Oops, as Chris Berman might say, "that's why they play the games." After fumbling the game away against the Bears, they found themselves in a shoot-out against the Colts, somewhat reminiscent of the game Joe Theisman calls the "shoot-out at Lambeau Field," the famous 1983 Monday night game against the Redskins, featuring overpowering offenses and non-existent defenses by both teams. That game wasn't decided until Mark Moseley missed a field goal at the end of the game, preserving the Packers' 48-47 game. The Colts' victory on Sunday was not assured until Javon Walker's disastrous fumble in the fourth quarter. What a shame. Walker had a monster game. The Packers had pulled to within 7 points, at 38-31, had the ball back and had just crossed midfield in an effort to tie up the game when Walker was stripped of the ball. The Colts scored again, to go ahead 45-31, and the game was effectively over.
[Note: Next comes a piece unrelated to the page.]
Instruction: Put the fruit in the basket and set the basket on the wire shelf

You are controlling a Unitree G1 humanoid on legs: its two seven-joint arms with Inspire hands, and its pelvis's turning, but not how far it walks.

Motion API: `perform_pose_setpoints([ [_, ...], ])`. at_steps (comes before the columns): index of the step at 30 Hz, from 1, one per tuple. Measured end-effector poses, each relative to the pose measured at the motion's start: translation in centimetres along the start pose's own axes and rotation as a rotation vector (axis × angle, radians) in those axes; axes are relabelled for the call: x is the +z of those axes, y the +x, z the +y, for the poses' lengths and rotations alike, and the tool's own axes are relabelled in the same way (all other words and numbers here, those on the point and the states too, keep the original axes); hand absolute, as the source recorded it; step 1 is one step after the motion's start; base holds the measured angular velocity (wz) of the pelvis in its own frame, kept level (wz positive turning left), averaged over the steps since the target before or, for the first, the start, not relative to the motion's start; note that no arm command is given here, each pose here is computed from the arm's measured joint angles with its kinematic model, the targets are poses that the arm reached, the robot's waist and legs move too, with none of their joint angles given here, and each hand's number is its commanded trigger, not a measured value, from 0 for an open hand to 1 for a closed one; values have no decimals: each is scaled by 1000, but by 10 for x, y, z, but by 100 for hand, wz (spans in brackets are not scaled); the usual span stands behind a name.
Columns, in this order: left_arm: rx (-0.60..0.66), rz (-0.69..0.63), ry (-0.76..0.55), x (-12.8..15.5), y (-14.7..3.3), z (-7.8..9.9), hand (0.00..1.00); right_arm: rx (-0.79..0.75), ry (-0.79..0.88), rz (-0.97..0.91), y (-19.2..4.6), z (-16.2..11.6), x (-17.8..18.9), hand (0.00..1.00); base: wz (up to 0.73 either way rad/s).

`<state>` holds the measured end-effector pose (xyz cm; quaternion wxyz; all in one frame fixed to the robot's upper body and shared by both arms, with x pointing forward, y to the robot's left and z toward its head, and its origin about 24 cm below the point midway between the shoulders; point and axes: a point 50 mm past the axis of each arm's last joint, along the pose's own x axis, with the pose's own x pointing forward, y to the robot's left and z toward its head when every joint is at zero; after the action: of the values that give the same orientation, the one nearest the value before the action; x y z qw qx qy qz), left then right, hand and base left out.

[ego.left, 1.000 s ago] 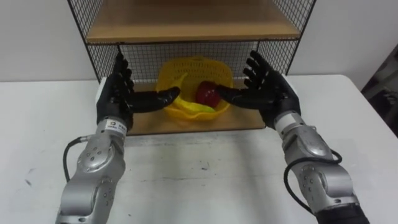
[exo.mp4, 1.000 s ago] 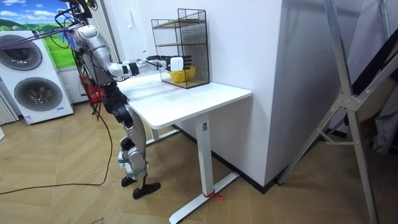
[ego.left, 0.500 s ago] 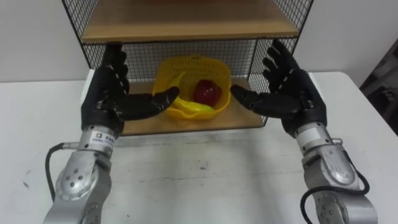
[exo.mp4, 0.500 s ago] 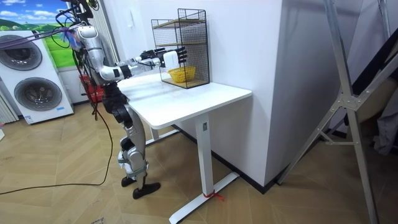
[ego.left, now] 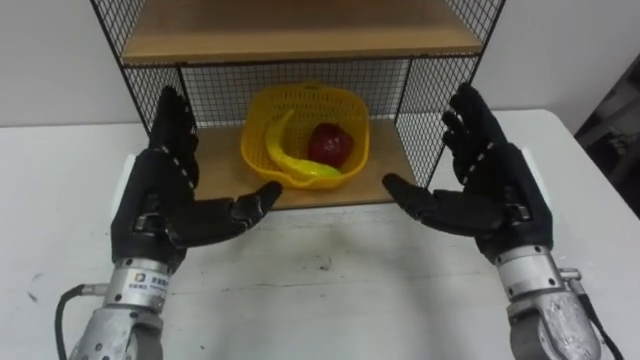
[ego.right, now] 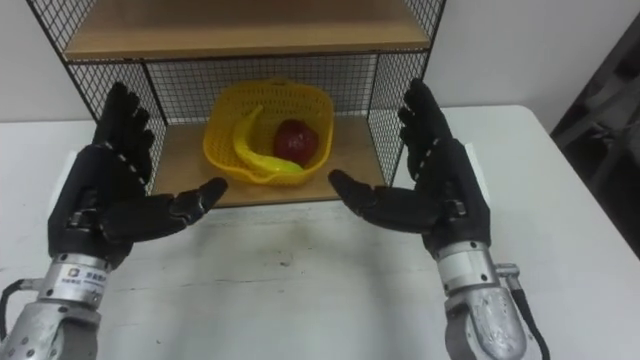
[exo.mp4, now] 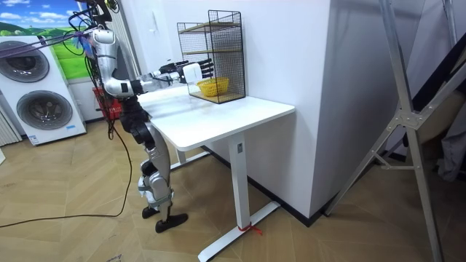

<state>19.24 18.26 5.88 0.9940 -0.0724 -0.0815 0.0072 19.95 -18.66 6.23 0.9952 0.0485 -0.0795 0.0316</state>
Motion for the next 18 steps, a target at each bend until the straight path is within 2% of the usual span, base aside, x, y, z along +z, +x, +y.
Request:
perform_pose_setpoints([
  [3, 27, -75, 12, 14, 1, 4, 0, -4, -15, -74, 1, -2, 13, 0, 0],
  [7, 43, -88, 11, 18, 0, 4, 0, -49, -39, -141, 0, -9, 24, 0, 0],
  [16, 174, -103, 83, 20, -1, 9, 0, -340, -185, -247, -12, -34, 40, 0, -3],
  [18, 240, -112, 151, 22, -2, 14, 0, -430, -227, -312, -16, -43, 52, 0, -6],
])
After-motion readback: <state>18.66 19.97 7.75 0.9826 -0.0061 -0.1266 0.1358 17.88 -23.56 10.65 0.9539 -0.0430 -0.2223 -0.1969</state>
So, the Packers find themselves at 1-2 after three games. Ironically, that is exactly the record I would have predicted at the end of the pre-season, but it is demoralizing to get there after such a great opening day game. And, today comes word of more bad news. The Packers' starting center, Mike Flanagan, will undergo season-ending knee surgery. So much for the experience and continuity of the Packers' offensive line. This is a very unfortunate development, leaving Grey Ruegamer as the Packers' starting center. Ruegamer was acquired last year as an unrestricted free agent.

Anyway, here come the New York Football Giants to town, for the first game between the two teams since the 2001 season. It is truly remarkable to contemplate how much the world has changed since the last meeting. You may recall that the Packers were scheduled to play the Giants, in New Jersey, on September 16, 2001. The attack on the U.S. by Islamic terrorists ended up canceling all of the games for that weekend, and those games were rescheduled for the very end of the season, in January, 2002. When the Packers finally came to the New York area for the game, New York native Marco Rivera led a group of players and coaches to the World Trade Center site to pay their respects. The game itself is memorable mostly for being the game in which Michael Strahan "sacked" Brett Favre as the clock was winding down, giving Favre's friend Strahan the all-time record for sacks in a single season. The Packers won the game, 34-25. Let's hope that by the fourth quarter of this week's game, the Packers will again be far enough ahead to be able to afford to give away free sacks to the Giants.